Весь день Феодосий чувствовал себя немного не в своей тарелке. По крайней мере, голова у него была совершенно чумная. В ней гуляла пустота и стоял легкий звон. Такой точно гул обычно возникает, если оказаться в огромной пустой квартире с анфиладой комнат и высокими потолками, из которой недавно выехали жильцы и вывезли всю мебель. Только сквозняки от не закрытых второпях форточек гуляют между опустевшими покоями, да отдается эхом отражающийся от стен звук шагов. Вот такую квартиру и представляла сейчас его голова, в которой не было ни одной, даже случайно заблудившейся, мысли.

Необычное для Феодосия Лаврецкого состояние было вызвано не внезапно поднявшейся температурой, не навалившимися рабочими проблемами и даже не неким нехорошим предчувствием, которое поселилось где-то в районе желудка и наотрез отказывалось уходить, а недавним занятием любовью.

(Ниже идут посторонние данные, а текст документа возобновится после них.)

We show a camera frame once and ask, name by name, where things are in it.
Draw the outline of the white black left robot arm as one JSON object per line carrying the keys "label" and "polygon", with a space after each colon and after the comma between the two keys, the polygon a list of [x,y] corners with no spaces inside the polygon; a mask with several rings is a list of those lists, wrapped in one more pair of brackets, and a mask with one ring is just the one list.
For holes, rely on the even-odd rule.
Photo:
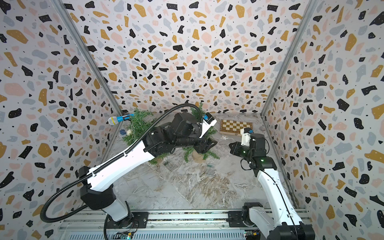
{"label": "white black left robot arm", "polygon": [[94,168],[82,168],[81,172],[91,174],[81,188],[81,200],[92,210],[102,210],[115,222],[130,220],[133,214],[128,203],[115,195],[113,184],[120,177],[139,165],[163,154],[172,154],[177,148],[192,147],[199,154],[207,153],[217,141],[207,138],[208,130],[217,123],[210,114],[198,120],[190,113],[177,113],[173,120],[150,128],[138,144],[131,145],[112,158],[111,164]]}

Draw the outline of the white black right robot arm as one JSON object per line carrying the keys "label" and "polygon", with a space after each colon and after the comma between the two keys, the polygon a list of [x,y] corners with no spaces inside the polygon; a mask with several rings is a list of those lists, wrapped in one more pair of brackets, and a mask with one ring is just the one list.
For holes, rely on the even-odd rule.
{"label": "white black right robot arm", "polygon": [[229,144],[230,153],[241,157],[249,171],[262,185],[270,204],[272,217],[260,203],[245,203],[242,207],[242,220],[246,226],[257,227],[257,232],[267,240],[314,240],[312,225],[305,224],[291,204],[284,190],[277,165],[267,156],[266,139],[246,128],[241,133],[242,141]]}

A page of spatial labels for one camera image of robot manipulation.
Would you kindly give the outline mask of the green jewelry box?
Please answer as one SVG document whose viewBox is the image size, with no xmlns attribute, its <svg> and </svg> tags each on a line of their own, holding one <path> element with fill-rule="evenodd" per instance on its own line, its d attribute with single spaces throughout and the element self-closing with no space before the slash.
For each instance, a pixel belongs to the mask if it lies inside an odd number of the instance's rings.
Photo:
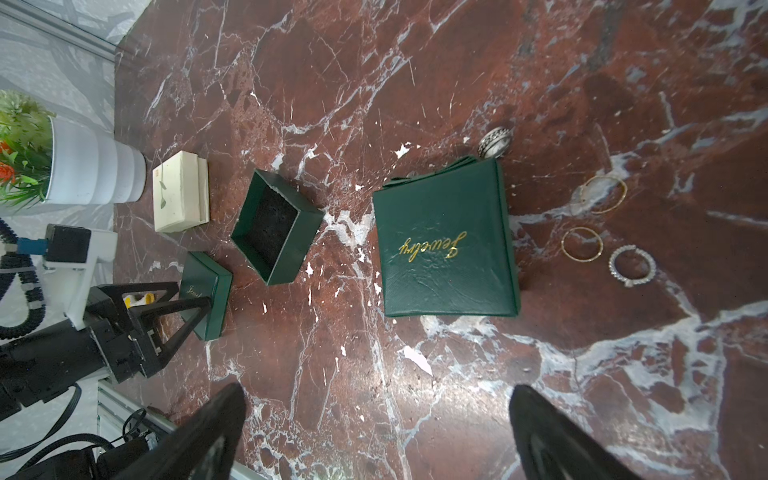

Вообще-то Лаврецкий, как и подавляющее большинство мужчин, относился к сексу как к делу само собой разумеющемуся. Внезапно возникшее желание требовало незамедлительной реализации, что было несложно, потому что сначала Феодосий был женат, а после развода недостатка в женщинах точно не испытывал. Занятия любовью были тем самым «стаканом воды», который можно было легко выпить в тот самый момент, когда наступала жажда. Не в пустыне же он и не на подводной лодке. А потому думать про секс было необязательно. Он и не думал, забывая об очередной даме, как только за ней закрывалась дверь.

С Соней все оказалось не так. Она была похожа на родник в пустыне, к которому припадаешь со сладострастным всхлипом и пьешь прохладную, живительную воду, спасающую от неминуемой смерти, с каждым глотком возвращаешься к жизни и все не можешь напиться настолько, чтобы оторваться губами от бьющей из недр земли священной струйки.